Mountain building linked to major extinction half a billion years ago, shows study

Field camp on Errant Glacier in the central Transantarctic Mountains. Credit: John Goodge.

Over 500 million years ago, life on Earth was booming during the Cambrian explosion.

However, at the same time, tectonic plates were colliding, forming mountains, and triggering events that led to a mass extinction.

This period of mountain building caused magma to rise to the Earth’s surface, releasing large amounts of greenhouse gases into the atmosphere and causing rapid climate change.

The resulting extinction wiped out many animal groups, including reef-building marine sponges called archaeocyathids and small conical-shelled animals known as hyoliths.

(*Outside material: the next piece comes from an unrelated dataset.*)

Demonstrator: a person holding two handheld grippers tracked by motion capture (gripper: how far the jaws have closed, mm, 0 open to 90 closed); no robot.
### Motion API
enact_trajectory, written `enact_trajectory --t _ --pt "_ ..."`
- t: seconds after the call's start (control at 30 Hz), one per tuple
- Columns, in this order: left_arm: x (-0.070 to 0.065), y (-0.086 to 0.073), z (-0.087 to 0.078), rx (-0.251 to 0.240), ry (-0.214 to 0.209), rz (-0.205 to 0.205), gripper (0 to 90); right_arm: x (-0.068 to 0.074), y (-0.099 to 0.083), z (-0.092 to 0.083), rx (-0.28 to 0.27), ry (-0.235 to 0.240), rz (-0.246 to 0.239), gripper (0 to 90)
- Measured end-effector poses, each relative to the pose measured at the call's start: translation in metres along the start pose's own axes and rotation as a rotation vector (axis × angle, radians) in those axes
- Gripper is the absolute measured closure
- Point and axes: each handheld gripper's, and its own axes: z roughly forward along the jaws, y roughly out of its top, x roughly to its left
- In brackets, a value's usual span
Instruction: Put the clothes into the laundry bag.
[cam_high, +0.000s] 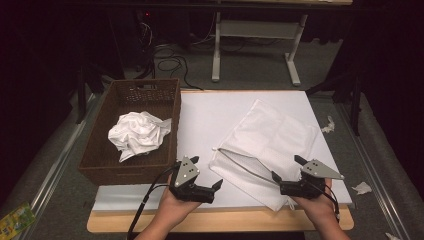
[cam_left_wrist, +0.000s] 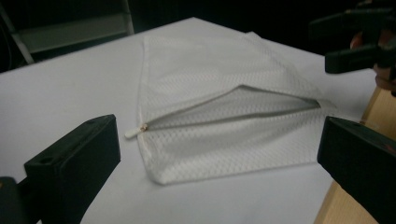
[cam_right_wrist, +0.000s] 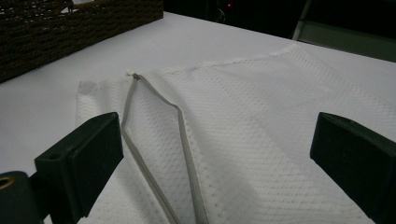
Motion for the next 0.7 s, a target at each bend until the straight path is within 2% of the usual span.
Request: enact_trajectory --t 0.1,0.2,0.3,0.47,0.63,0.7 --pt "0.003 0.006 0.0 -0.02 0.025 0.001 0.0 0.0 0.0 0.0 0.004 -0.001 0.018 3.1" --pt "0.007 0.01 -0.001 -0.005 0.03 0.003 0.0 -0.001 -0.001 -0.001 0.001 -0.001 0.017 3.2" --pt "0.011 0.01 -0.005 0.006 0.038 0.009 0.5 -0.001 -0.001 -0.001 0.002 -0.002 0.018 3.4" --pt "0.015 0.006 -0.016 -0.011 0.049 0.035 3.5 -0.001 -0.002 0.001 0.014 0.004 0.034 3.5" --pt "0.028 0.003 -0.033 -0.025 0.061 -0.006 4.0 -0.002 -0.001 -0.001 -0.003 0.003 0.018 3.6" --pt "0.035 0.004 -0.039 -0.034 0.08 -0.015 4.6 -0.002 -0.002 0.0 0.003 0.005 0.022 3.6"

“It’s unusual to point to a tectonic cause for an extinction event,” said John Goodge, a professor emeritus at the University of Minnesota Duluth, “but the evidence is compelling.”

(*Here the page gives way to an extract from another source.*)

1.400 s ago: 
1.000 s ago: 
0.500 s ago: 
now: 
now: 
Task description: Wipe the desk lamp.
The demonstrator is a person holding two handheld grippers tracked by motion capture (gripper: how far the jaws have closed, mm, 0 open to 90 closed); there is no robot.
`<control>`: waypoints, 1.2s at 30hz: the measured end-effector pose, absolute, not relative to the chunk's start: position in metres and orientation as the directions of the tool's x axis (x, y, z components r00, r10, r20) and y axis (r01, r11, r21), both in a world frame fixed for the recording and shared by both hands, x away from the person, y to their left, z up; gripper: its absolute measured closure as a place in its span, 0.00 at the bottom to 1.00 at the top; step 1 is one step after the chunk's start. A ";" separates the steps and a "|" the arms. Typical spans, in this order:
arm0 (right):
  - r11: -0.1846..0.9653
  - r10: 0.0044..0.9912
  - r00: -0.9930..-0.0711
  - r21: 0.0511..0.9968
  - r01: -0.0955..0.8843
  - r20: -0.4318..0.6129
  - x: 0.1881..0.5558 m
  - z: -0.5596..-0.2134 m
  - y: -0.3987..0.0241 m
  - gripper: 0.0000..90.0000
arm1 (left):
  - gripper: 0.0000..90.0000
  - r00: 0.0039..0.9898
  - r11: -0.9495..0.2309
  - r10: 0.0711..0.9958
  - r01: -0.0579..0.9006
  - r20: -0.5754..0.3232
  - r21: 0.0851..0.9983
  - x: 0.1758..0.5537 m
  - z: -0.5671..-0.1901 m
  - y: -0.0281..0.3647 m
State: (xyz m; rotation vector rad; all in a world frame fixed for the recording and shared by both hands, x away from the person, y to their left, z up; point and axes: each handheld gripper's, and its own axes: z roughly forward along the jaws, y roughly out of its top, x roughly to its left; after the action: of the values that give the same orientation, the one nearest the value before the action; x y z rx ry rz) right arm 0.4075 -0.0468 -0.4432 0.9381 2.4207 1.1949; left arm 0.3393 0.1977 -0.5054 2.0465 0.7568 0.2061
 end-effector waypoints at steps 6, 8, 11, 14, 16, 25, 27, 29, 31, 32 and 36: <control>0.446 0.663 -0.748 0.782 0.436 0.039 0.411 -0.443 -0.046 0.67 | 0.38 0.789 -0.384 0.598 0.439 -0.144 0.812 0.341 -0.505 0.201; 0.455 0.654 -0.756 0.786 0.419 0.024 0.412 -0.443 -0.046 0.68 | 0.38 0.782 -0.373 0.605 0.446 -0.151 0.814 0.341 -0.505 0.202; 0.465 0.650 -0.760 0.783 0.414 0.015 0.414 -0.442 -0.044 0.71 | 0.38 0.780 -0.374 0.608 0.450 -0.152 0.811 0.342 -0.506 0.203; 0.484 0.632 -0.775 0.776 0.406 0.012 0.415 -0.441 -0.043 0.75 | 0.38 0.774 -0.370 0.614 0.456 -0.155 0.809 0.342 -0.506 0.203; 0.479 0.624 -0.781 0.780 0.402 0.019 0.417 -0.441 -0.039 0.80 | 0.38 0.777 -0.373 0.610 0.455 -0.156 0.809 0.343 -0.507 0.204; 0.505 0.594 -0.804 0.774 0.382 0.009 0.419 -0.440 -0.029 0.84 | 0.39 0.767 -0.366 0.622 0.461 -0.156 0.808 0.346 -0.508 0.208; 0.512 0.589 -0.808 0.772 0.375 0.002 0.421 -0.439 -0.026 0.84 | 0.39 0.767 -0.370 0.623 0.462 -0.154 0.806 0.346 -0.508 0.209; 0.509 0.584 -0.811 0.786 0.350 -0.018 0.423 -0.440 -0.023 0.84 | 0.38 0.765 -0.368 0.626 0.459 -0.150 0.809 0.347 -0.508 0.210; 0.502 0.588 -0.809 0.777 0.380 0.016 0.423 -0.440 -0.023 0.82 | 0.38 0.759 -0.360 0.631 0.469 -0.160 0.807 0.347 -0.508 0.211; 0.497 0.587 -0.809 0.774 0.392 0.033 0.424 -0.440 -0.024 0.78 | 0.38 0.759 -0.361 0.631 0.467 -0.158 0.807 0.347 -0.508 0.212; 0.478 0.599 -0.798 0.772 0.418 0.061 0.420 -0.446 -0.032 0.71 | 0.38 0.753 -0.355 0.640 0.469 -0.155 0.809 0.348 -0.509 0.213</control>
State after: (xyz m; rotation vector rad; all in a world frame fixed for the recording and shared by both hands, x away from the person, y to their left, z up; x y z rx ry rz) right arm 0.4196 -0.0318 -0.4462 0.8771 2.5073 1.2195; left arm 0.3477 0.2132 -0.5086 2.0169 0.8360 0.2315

Goodge and his colleagues made the connection to plate tectonics by comparing field notes from Antarctica and southern Australia. These locations, once near each other around the equator as part of the supercontinent Gondwana, showed nearly identical records of mountain building right before the extinction.

The research, which began in the 1990s, is published in the journal Science Advances. It all started when Goodge and fellow scientists set up their bright yellow and blue tents on a snow-covered glacier in Antarctica.

Over two field seasons, they traveled by helicopter and snowmobile to the Holyoake Range, examining fossils from the carbonate reef structures to pinpoint the extinction. A separate team found similar records in Australia in 2011.

“You never know when something you did decades ago is going to come together in a new way,” Goodge said.

This discovery highlights how tectonic activity can have profound impacts on Earth’s climate and life, leading to significant extinction events. It also shows the importance of geological research and how findings from decades ago can provide new insights into Earth’s history.